Kabupaten Berau | DerapKalimantan.com – PT Berau Coal, salah satu perusahaan tambang terbesar di Indonesia dengan produksi batubara mencapai puluhan juta ton per tahun, kini menjadi sorotan publik. Transparansi dana Corporate Social Responsibility (CSR) atau Program Pengembangan dan Pemberdayaan Masyarakat (PPM) dipertanyakan, terutama terkait manfaatnya bagi masyarakat di wilayah lingkar tambang.(10/2).
Sejumlah warga di ring 1, ring 2, dan ring 3—yang terdampak langsung oleh aktivitas pertambangan menyuarakan keprihatinan mereka. Mereka menilai bahwa alokasi dan realisasi dana CSR tidak sepenuhnya dirasakan oleh komunitas yang paling membutuhkan.
Tokoh masyarakat Berau, Gimbal, menegaskan bahwa PT Berau Coal seharusnya lebih transparan dalam menyalurkan dana CSR, sesuai dengan Keputusan Menteri Energi dan Sumber Daya Mineral (ESDM) Nomor 1924 K/30/MEM/2018 tentang Pedoman Pelaksanaan PPM.
“Dana CSR PT Berau Coal diperkirakan lebih dari Rp1.000 per ton produksi. Namun, masyarakat tidak pernah tahu berapa total produksi perusahaan ini setiap tahunnya. Kami menuntut transparansi dalam pengelolaan dana CSR agar manfaatnya benar-benar dirasakan masyarakat lingkar tambang,” ujar Gimbal.

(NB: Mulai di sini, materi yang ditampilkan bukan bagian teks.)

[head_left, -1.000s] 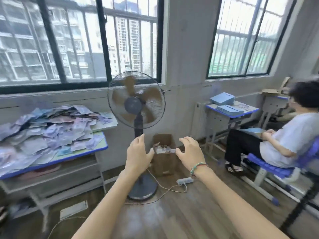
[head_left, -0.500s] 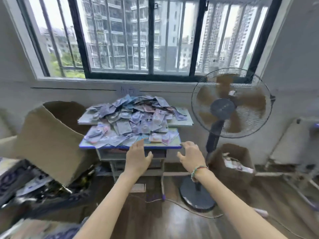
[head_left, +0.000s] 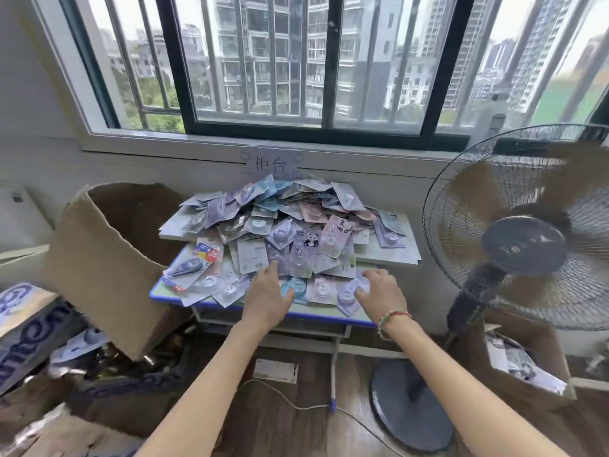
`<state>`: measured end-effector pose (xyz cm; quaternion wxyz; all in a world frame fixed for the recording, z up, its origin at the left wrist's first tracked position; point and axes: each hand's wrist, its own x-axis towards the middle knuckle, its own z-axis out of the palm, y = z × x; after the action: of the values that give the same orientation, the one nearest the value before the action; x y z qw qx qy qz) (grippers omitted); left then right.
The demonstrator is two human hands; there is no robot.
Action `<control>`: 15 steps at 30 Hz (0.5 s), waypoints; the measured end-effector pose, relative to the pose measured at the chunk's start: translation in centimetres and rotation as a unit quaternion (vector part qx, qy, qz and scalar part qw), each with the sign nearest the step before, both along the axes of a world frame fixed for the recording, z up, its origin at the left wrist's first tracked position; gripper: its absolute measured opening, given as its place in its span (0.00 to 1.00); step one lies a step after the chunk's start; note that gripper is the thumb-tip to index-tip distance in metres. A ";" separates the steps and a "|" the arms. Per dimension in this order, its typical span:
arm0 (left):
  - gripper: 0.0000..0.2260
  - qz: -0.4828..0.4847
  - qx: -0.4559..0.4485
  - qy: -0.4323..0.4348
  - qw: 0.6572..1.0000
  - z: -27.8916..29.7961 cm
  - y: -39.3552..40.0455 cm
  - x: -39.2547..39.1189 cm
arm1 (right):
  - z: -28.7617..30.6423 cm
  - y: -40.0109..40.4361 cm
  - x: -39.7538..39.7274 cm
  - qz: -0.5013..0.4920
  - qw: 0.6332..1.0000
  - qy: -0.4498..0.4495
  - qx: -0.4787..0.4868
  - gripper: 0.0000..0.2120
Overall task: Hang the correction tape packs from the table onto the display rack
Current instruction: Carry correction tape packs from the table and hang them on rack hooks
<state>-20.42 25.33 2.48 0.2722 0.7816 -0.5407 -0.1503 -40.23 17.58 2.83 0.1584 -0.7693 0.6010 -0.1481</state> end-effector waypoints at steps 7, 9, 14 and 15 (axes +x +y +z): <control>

Ia menambahkan bahwa masyarakat di ring 1 wilayah paling terdampak, seharusnya mendapatkan prioritas dalam realisasi program CSR. Sebab, selain menanggung dampak sosial dan lingkungan dari aktivitas tambang, mereka juga mengalami perubahan signifikan dalam aspek ekonomi dan kesejahteraan.
Tuntutan Transparansi dan Implementasi CSR yang Tepat Sasaran
Gimbal menegaskan bahwa PT Berau Coal harus memastikan dana CSR benar-benar dialokasikan untuk kepentingan masyarakat terdampak, bukan dialihkan ke pihak lain yang tidak berhubungan langsung dengan aktivitas pertambangan.
Ia juga mengingatkan bahwa pembiayaan program PPM tahunan harus bersumber dari biaya operasional perusahaan yang tercantum dalam Rencana Kerja dan Anggaran Biaya (RKAB). Pengelolaan dana ini juga harus dilakukan langsung oleh badan usaha pertambangan, tanpa ada tumpang tindih dengan anggaran pemerintah seperti APBN atau APBD.
Lalu, berapa sebenarnya total dana CSR yang telah disalurkan PT Berau Coal untuk masyarakat lingkar tambang dari hasil produksi selama setahun?i
Gimbal menilai bahwa prioritas utama dana CSR seharusnya mencakup beberapa sektor penting, di antaranya:
Pendidikan: Beasiswa, pelatihan keterampilan, bantuan tenaga pendidik, serta pengembangan sarana dan prasarana pendidikan.
Kesehatan: Fasilitas dan layanan kesehatan bagi masyarakat sekitar tambang, penyediaan tenaga medis, serta peningkatan infrastruktur kesehatan.
Ekonomi dan Ketenagakerjaan: Pemberdayaan ekonomi masyarakat melalui sektor perdagangan, pertanian, peternakan, perikanan, serta dukungan kewirausahaan.
Kemandirian Ekonomi: Pengembangan usaha kecil dan menengah (UKM) bagi warga lokal agar tidak hanya bergantung pada sektor tambang.
Sosial dan Budaya: Bantuan pembangunan rumah ibadah, dukungan bagi korban bencana alam, serta pelestarian budaya dan kearifan lokal.
Lingkungan dan Keberlanjutan:
Program rehabilitasi lingkungan, penanganan limbah tambang, serta inisiatif penghijauan berbasis pemberdayaan masyarakat.
Pembangunan Infrastruktur: Peningkatan akses jalan, penyediaan fasilitas air bersih, serta pembangunan sarana umum bagi masyarakat terdampak langsung.
Tanggung Jawab Perusahaan Sebelum Perpanjangan Kontrak
Menjelang perpanjangan kontraknya, PT Berau Coal didesak untuk menyelesaikan kewajibannya terhadap masyarakat lingkar tambang dengan lebih transparan dan akuntabel.
“Jangan sampai dana CSR hanya menjadi formalitas tanpa manfaat nyata bagi warga terdampak. Perusahaan wajib bertanggung jawab atas dampak operasionalnya dan memastikan kesejahteraan masyarakat di sekitar tambang,” pungkas Gimbal.